O hedonismo voltou como um furacão e trouxe consigo, com jeito de dogma, o
rumor de que sexo é saúde (advirto: o transtorno da hiperssexualidade é uma
patologia) e de que não existe justiça sem gozo. Enquanto isso, o raivoso CNJ só
quer saber de recordes estatísticos e ralha quando os juízes não alcançam os
números planejados.
Será
que tem reparação?
A relapsa
neurose da felicidade conspira contra as virtudes públicas. O egocentrismo e o egoísmo tem maior quilate
do que o valor justiça, que vem sendo rejeitado sem dó em proveito da obrigação de ser feliz.

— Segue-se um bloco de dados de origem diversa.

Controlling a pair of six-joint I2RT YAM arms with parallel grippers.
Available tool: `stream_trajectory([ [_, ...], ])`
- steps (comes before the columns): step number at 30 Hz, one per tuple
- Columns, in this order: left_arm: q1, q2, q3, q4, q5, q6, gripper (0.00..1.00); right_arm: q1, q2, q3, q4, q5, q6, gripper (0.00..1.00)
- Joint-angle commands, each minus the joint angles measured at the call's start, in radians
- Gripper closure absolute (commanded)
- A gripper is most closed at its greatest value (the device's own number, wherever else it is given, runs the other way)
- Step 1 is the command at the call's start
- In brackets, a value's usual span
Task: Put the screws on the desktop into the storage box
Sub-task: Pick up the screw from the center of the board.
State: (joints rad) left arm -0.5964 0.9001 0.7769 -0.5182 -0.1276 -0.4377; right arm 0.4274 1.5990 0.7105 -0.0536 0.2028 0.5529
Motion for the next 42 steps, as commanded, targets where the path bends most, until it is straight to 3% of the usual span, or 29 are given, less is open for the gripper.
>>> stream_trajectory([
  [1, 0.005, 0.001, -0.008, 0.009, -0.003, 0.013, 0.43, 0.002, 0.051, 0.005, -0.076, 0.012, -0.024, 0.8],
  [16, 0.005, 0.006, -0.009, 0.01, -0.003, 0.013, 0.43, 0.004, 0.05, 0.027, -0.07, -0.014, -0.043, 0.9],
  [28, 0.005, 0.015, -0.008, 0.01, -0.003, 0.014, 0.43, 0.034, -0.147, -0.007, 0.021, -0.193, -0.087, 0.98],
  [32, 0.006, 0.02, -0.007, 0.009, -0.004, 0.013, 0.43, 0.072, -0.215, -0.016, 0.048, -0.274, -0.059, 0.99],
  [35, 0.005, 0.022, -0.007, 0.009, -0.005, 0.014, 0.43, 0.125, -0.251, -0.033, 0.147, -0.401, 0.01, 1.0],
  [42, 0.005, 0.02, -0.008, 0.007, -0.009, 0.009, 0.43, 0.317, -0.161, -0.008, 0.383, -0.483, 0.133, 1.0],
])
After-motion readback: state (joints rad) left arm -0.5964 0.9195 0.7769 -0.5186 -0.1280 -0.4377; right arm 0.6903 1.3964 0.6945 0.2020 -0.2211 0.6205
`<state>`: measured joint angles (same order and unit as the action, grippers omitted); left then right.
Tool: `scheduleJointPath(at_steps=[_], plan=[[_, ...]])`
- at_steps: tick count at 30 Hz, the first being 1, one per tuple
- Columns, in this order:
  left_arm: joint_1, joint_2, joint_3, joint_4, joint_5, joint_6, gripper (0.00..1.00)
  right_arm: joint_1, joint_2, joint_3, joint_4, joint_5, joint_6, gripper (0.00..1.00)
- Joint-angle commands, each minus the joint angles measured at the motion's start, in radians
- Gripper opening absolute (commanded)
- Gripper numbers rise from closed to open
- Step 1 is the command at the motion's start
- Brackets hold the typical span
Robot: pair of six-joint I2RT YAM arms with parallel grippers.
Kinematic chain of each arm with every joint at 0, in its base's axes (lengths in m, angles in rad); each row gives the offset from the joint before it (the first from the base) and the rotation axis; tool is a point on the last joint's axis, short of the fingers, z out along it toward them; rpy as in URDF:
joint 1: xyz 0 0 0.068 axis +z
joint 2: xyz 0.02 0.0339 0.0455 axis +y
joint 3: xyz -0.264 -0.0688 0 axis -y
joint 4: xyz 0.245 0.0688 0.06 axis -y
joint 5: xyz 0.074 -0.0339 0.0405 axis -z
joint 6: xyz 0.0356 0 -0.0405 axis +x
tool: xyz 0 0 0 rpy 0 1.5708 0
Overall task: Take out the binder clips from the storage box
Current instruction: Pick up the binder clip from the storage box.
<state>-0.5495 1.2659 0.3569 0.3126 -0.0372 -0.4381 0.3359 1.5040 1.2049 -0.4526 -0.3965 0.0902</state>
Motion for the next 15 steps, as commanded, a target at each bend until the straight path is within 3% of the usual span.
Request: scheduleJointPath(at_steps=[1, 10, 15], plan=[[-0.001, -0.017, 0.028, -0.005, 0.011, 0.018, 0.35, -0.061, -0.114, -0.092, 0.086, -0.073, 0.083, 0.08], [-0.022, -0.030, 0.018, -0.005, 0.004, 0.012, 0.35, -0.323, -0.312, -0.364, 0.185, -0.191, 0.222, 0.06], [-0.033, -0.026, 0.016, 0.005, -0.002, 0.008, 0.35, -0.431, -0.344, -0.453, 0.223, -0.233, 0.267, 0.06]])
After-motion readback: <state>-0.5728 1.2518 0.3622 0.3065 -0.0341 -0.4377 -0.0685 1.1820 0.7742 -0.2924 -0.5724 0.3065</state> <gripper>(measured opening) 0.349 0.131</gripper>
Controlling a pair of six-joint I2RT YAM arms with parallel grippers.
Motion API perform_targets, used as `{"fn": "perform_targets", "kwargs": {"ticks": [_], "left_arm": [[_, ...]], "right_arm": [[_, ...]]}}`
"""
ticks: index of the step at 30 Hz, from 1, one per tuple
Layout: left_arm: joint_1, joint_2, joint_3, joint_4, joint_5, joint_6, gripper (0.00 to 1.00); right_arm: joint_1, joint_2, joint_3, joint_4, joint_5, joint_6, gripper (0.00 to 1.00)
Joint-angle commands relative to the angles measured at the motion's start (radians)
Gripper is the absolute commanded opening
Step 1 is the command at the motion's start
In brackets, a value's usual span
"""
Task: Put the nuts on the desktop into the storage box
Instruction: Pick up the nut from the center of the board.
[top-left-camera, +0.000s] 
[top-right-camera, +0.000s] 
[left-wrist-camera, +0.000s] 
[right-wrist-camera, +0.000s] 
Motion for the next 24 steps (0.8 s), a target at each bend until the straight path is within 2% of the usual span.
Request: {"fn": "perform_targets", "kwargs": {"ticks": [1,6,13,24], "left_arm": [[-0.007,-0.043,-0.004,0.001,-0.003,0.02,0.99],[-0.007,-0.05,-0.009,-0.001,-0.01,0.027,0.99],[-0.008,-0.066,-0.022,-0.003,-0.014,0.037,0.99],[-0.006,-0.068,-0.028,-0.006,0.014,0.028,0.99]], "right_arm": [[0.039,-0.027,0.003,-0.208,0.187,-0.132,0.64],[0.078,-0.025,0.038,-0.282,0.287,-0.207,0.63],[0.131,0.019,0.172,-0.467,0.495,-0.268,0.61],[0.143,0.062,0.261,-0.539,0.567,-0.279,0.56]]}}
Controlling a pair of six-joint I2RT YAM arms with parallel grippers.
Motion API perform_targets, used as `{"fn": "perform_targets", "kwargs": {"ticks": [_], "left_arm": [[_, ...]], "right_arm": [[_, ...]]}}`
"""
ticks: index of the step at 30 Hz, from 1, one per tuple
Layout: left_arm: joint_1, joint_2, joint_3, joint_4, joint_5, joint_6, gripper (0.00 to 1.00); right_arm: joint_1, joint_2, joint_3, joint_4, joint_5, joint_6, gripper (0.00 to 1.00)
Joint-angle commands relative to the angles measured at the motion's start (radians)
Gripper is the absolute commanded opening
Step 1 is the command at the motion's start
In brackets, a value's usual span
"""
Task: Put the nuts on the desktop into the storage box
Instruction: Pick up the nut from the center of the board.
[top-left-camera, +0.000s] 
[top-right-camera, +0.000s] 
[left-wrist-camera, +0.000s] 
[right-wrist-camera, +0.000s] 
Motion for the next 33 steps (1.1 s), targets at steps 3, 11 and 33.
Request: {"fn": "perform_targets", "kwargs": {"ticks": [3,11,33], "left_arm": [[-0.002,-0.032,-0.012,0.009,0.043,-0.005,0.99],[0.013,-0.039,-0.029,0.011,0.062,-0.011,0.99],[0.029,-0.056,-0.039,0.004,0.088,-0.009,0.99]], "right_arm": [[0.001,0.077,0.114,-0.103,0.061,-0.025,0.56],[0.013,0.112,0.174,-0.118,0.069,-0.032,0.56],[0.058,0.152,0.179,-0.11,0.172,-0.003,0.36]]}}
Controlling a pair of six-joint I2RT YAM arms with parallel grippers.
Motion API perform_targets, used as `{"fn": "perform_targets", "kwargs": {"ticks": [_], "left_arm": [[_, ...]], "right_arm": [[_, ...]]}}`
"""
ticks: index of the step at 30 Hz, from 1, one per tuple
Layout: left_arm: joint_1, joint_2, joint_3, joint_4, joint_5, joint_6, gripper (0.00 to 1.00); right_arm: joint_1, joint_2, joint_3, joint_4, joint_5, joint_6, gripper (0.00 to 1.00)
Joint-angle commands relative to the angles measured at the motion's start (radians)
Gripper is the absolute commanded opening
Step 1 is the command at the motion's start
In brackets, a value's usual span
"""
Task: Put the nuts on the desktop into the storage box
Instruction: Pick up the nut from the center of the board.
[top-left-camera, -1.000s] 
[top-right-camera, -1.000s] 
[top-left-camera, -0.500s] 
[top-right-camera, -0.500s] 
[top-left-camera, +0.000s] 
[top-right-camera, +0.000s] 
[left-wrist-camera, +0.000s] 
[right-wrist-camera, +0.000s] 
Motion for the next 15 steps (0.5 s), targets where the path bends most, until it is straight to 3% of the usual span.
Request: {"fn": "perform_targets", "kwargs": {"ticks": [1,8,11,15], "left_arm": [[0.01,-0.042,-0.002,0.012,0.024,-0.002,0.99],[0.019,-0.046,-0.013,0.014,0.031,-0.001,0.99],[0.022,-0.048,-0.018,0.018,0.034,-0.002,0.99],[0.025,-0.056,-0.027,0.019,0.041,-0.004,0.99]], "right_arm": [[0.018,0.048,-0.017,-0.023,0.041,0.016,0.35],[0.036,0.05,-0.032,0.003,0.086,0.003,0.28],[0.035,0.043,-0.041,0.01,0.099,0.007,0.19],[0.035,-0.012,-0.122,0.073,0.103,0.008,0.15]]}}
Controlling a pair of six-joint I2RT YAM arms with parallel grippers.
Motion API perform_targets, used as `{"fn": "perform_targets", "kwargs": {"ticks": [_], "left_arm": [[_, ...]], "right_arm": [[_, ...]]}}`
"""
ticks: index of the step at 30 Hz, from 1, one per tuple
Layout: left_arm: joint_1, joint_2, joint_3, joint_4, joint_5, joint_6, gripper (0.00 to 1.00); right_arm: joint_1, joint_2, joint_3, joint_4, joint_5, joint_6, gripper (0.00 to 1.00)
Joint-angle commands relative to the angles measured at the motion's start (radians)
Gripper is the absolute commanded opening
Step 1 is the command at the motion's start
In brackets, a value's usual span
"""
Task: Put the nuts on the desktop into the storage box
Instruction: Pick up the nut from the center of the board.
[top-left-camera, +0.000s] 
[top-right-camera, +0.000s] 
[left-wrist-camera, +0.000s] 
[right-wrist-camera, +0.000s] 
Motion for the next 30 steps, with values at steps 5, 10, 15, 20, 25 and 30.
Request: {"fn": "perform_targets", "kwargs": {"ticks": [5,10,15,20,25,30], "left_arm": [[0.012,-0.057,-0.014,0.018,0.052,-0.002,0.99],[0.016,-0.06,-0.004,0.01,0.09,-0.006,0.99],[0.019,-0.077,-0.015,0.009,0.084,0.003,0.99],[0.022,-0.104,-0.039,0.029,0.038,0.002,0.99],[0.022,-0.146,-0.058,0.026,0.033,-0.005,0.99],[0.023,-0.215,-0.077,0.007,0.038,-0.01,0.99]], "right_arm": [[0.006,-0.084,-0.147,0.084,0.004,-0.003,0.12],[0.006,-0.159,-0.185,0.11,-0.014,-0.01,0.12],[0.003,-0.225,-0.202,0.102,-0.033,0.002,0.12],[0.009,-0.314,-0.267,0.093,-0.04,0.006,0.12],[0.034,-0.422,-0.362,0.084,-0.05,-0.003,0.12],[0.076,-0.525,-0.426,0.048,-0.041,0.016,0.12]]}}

O que se tem hoje em
dia é pouco para quitar a dívida de realizar a melhor justiça possível. Os
fatos relatam que quanto menos se paga, menos se deve. Nesse mundo em ruína que
nem o Coliseo, se o Aladim e o gênio da lâmpada mágica aparecessem aqui, eu pediria que eles fizessem a justiça
ser uma compulsão mais forte do que o consumismo e do que o sexo.
Mamãe,
desculpe-me se às vezes eu lhe falto com o respeito e acabo parecendo um sujeito
rescaldado, resmungão, respondão e ressabiado. Há tantas mensagens subliminares
que tatuam o inconsciente e o impregnam com regras inconfessáveis que a resistência em tempo de guerra fica naturalmente minada. Em resumo, meu
maior medo é ser incoerente! Ivagina se fosse diferente? Opa, soou o gongo para o quarto round!